DATA FOR PROCESSING:

□ □ □

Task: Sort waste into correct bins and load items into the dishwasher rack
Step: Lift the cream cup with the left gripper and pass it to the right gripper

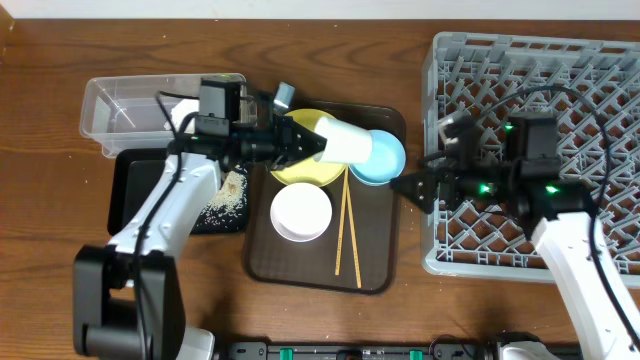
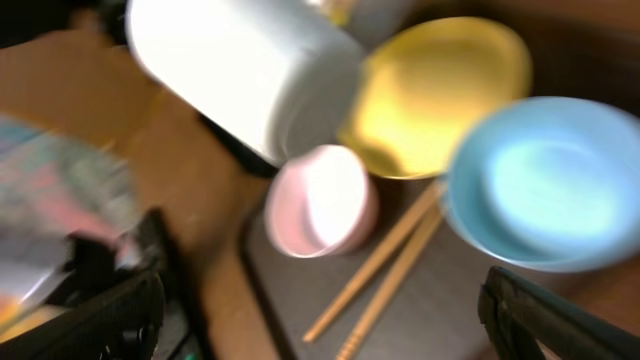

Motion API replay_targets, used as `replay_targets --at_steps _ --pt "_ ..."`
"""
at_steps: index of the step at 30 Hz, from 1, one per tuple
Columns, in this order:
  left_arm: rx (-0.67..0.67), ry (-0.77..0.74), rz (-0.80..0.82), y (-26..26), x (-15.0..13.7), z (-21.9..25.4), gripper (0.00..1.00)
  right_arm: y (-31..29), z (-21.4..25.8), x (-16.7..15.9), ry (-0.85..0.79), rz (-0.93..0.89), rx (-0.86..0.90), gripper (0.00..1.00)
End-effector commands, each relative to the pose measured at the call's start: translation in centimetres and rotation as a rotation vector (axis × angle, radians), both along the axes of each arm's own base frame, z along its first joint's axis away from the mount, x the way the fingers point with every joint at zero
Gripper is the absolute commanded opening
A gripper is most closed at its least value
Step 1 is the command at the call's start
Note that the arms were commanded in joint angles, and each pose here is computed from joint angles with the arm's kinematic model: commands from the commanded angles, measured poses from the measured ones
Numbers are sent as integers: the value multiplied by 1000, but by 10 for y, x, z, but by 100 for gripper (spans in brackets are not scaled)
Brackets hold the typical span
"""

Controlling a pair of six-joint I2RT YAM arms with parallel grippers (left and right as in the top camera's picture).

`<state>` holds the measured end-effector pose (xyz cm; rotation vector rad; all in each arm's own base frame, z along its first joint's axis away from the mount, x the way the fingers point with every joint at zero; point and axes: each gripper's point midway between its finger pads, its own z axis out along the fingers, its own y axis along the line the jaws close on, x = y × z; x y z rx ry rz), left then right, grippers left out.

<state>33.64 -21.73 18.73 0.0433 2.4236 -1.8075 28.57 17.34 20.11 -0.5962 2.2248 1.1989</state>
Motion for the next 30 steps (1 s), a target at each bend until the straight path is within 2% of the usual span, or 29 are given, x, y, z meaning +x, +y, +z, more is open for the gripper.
replay_targets --at_steps 1,5,9,11,20,30 --pt "-158 56 -157 -15 -26 21 6 23 13 -12 -46 155 103 99" --pt "-166 64 -196 -25 -35 22 7 34 15 -9 -67 217 163 99" --pt "-164 67 -229 -35 -43 22 6 44 37 -14 -142 333 303 99" --pt "-163 67 -240 -39 -46 22 6 45 46 -17 -175 371 343 95" --pt "-161 67 -244 -40 -47 21 6 45 47 -17 -180 374 346 76" --pt "-149 65 -234 -40 -45 19 6 44 37 -12 -145 330 304 75"
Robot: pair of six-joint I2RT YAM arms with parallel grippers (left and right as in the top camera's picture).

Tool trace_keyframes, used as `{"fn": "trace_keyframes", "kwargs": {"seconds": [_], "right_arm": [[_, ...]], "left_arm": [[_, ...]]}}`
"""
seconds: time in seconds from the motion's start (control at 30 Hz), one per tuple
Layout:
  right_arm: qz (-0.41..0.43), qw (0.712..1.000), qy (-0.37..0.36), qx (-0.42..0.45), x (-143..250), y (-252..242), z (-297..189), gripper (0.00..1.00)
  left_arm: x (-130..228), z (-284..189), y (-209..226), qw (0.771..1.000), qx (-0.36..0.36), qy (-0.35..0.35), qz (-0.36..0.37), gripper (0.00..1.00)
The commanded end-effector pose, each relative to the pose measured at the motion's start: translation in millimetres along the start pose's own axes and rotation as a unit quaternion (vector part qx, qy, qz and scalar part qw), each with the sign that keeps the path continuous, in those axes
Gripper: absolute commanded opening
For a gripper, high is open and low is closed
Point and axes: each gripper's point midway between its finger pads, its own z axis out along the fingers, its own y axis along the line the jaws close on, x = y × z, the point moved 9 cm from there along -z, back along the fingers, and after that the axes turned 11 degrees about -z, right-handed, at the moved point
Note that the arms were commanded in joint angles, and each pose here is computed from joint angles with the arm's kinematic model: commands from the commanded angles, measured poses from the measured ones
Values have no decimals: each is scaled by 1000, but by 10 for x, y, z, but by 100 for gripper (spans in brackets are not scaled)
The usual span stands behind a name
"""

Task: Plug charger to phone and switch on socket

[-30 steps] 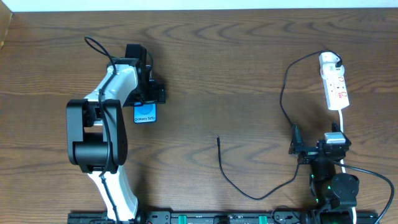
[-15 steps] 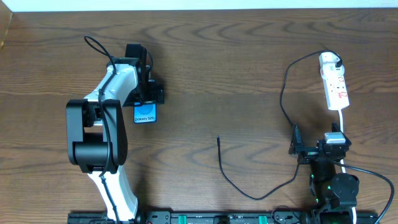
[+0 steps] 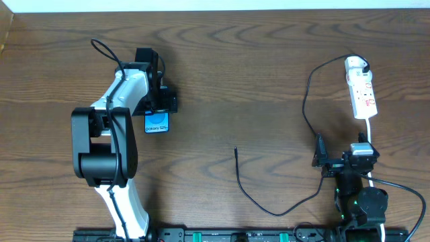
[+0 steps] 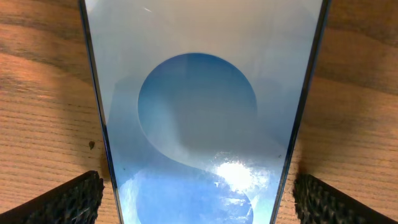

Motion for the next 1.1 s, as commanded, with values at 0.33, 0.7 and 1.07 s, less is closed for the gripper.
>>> {"fn": "trace_keyframes", "kwargs": {"seconds": [0.33, 0.7, 1.07], "right_arm": [[3, 1000, -1, 1, -1, 4, -4, 99], [3, 1000, -1, 1, -1, 4, -4, 99], [3, 1000, -1, 1, -1, 4, -4, 99]], "left_arm": [[86, 182, 56, 999, -16, 33, 3, 98], [110, 180, 18, 998, 6, 42, 54, 98], [82, 182, 30, 998, 9, 36, 51, 98]]}}
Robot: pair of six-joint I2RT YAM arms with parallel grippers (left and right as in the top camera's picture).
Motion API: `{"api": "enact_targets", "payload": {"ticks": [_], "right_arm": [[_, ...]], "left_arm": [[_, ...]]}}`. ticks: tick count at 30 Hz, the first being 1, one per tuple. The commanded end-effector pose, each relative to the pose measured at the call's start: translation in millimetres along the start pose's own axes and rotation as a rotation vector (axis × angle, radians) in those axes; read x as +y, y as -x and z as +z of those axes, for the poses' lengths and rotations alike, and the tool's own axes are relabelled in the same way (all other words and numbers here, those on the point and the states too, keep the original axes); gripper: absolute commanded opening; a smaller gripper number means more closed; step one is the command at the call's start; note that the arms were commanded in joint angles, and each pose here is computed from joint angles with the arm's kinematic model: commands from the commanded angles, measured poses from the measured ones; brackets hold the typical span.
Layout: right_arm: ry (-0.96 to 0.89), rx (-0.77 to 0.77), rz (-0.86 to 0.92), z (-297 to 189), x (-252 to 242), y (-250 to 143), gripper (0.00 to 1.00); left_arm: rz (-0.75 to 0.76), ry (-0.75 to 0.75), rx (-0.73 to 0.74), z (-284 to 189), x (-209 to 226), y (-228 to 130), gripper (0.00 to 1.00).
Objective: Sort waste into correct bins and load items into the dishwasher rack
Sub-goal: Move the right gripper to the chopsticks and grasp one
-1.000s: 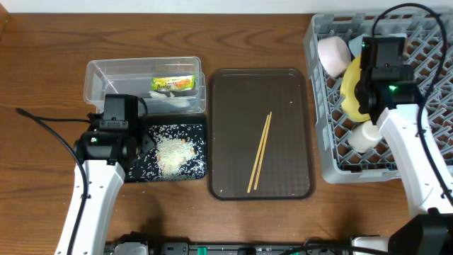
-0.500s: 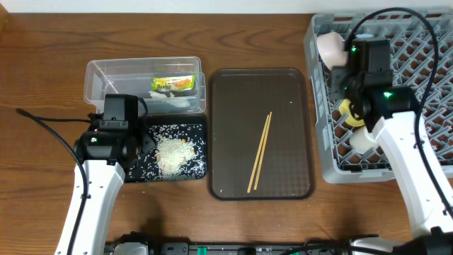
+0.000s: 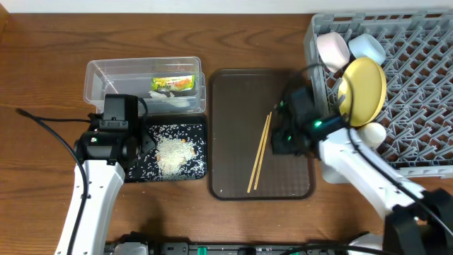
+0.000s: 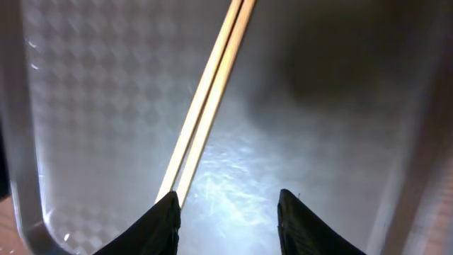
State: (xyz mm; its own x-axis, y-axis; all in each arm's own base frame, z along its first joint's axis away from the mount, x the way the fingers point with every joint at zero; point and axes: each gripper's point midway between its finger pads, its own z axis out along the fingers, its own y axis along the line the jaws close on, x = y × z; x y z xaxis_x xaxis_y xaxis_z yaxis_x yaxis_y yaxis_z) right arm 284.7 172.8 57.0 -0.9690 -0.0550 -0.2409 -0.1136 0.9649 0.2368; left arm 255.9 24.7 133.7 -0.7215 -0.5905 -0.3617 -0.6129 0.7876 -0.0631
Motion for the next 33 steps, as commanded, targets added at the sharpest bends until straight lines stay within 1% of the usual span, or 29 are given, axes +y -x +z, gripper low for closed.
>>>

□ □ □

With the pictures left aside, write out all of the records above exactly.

Task: Sort waste into correct bins and load items into the dishwasher rack
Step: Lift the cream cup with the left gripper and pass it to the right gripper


Motion API replay_targets, used as `replay_targets --at_steps _ --pt "_ ..."`
"""
at_steps: index of the step at 30 Hz, from 1, one per tuple
Columns, in this order:
  left_arm: rx (-0.67..0.67), ry (-0.77..0.74), rz (-0.80..0.82), y (-26..26), x (-15.0..13.7), z (-21.9..25.4), gripper (0.00..1.00)
  right_arm: y (-31..29), z (-21.4..25.8), x (-16.7..15.9), ry (-0.85..0.79), rz (-0.93..0.89), rx (-0.86..0.90), gripper (0.00..1.00)
End-effector commands, each relative to the pose measured at the call's start: translation in centimetres and rotation as a rotation vector (axis × angle, radians), both along the axes of each arm's own base frame, z along its first joint's axis away from the mount, x the way the fingers point with every joint at zero
Gripper is the absolute commanded opening
A gripper is most closed at its least value
Step 1 is the command at the call's start
Note that the arms were commanded in joint angles, and each pose here is computed from joint angles with the arm's kinematic model: commands from the commanded angles, measured poses from the measured ones
Numbers are sent as integers: the value multiplied by 1000, but by 10 for y, x, z, but by 100 for gripper (spans in brackets are not scaled)
Brackets hold the typical span
"""

Controlling a pair of six-joint I2RT YAM arms with parallel grippers (left and right as in the top camera's picture).

`<state>` holds the measured end-effector pose (xyz cm; rotation vector rad; all in each arm's own base frame, z along its first joint's axis away from the mount, x the way the fingers point with every joint at zero; point and axes: each gripper's point midway between its finger pads, its own z axis out along the fingers, its own y axis along the line the jaws close on, x = y × z; x y z rx ry rz), left then right, grippers left out.

<state>33.64 -21.73 18.73 0.0433 2.4236 -1.8075 28.57 17.34 20.11 -0.5962 2.2248 1.1989</state>
Motion for the next 30 steps (1 s), a target at each bend until the straight path is within 2% of the usual span, or 29 are given, x, y, z meaning +x, +y, +z, more is open for the gripper.
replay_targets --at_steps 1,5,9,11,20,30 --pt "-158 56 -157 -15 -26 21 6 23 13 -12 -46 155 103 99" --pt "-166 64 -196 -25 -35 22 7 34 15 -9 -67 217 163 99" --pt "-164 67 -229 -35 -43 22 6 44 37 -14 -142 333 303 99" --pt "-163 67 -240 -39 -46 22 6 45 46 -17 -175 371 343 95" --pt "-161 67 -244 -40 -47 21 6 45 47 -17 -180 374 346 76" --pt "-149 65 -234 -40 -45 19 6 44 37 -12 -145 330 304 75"
Robot: pair of six-joint I2RT YAM arms with parallel grippers (left and right as in the top camera's picture).

Tool trace_keyframes, used as `{"fn": "trace_keyframes", "kwargs": {"seconds": [_], "right_arm": [[_, ...]], "left_arm": [[_, ...]]}}`
"""
seconds: time in seconds from the motion's start (control at 30 Hz), one per tuple
Layout:
  right_arm: qz (-0.41..0.43), qw (0.712..1.000), qy (-0.37..0.36), qx (-0.42..0.45), x (-143..250), y (-252..242), z (-297..189), gripper (0.00..1.00)
  left_arm: x (-130..228), z (-284..189), y (-209..226), qw (0.771..1.000), qx (-0.36..0.36), qy (-0.35..0.35), qz (-0.36..0.37), gripper (0.00..1.00)
The commanded end-effector pose, each relative to the pose measured at the motion's start: translation in millimetres along the start pose's own axes and rotation as a unit quaternion (vector part qx, qy, qz and scalar part qw), each with the sign that keeps the path continuous, in those axes
Gripper: absolute commanded opening
For a gripper, high is open and low is closed
Point and axes: each gripper's point midway between its finger pads, its own z axis out along the fingers, its own y axis along the line the jaws close on, x = y × z, the point moved 9 cm from there along -z, back along the fingers, and after that the axes turned 11 degrees about -z, right-handed, at the moved point
Note that the arms were commanded in joint angles, and each pose here is computed from joint angles with the arm's kinematic model: commands from the commanded angles, measured poses from the measured ones
Values have no decimals: each is scaled by 1000, but by 10 for x, y, z, but by 100 for gripper (spans in brackets are not scaled)
The usual span stands behind a name
"""

Task: Plug charger to phone and switch on socket

[-30 steps] 
[-15 steps] 
[+0 steps] 
[+0 steps] 

Motion for the next 1.1 s, as commanded, with values at 0.33, 0.7 and 1.07 s, less is closed for the gripper.
>>> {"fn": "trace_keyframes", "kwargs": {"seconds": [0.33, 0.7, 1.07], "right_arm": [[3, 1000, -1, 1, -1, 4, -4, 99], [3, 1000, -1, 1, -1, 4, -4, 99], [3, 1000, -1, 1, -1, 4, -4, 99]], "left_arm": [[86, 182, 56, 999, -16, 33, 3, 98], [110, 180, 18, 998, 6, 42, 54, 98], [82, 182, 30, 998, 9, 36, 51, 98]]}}
Robot: pair of six-joint I2RT YAM arms with parallel grippers (left and right as in the top camera's picture).
Motion API: `{"api": "enact_targets", "payload": {"ticks": [_], "right_arm": [[_, ...]], "left_arm": [[_, ...]]}}`. ticks: tick count at 30 Hz, the first being 1, one per tuple. The commanded end-effector pose, each relative to the pose measured at the call's start: translation in millimetres along the start pose's own axes and rotation as a rotation vector (axis × angle, radians) in those axes; read x as +y, y as -x and z as +z of those axes, for the poses' lengths and rotations alike, and the tool's own axes are relabelled in the same way (all other words and numbers here, those on the point and the states too, keep the original axes); gripper: absolute commanded opening; a smaller gripper number means more closed; step one is the command at the call's start; note that the arms were commanded in joint angles, and each pose here is computed from joint angles with the arm's kinematic model: commands from the commanded angles, measured poses from the measured ones; brackets hold the typical span.
Layout: right_arm: ry (-0.96 to 0.89), rx (-0.77 to 0.77), rz (-0.86 to 0.92), z (-297 to 189), x (-252 to 242), y (-250 to 143), gripper (0.00 to 1.00); left_arm: rz (-0.75 to 0.76), ry (-0.75 to 0.75), rx (-0.73 to 0.74), z (-284 to 189), x (-209 to 226), y (-228 to 130), gripper (0.00 to 1.00).
Objective: Sort waste into correct bins and load items into the dishwasher rack
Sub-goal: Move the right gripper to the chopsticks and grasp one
-1.000s: 
-0.500s: 
+0.000s: 
+0.000s: 
State: (xyz mm; its own x-axis, y-axis; all in each arm's own base frame, z along its first joint's axis away from the mount, x the way the fingers point with every joint at zero; point and axes: each gripper's point midway between its finger pads, its own z axis out along the fingers, its own y axis along the line the jaws close on, x = y × z; x y z xaxis_x xaxis_y xaxis_z yaxis_x yaxis_y yaxis_z) right arm 284.7 172.8 57.0 -0.9690 -0.0550 -0.2409 -0.1136 0.9649 0.2368; left arm 255.9 24.7 133.7 -0.7215 -0.5905 -0.3617 -0.6129 0.7876 -0.0631
Motion for the next 33 steps, as commanded, targets added at the sharpest bends until straight lines stay within 1% of the usual span, or 29 are given, axes +y -x +z, gripper low for closed.
>>>

The answer has nothing more to it.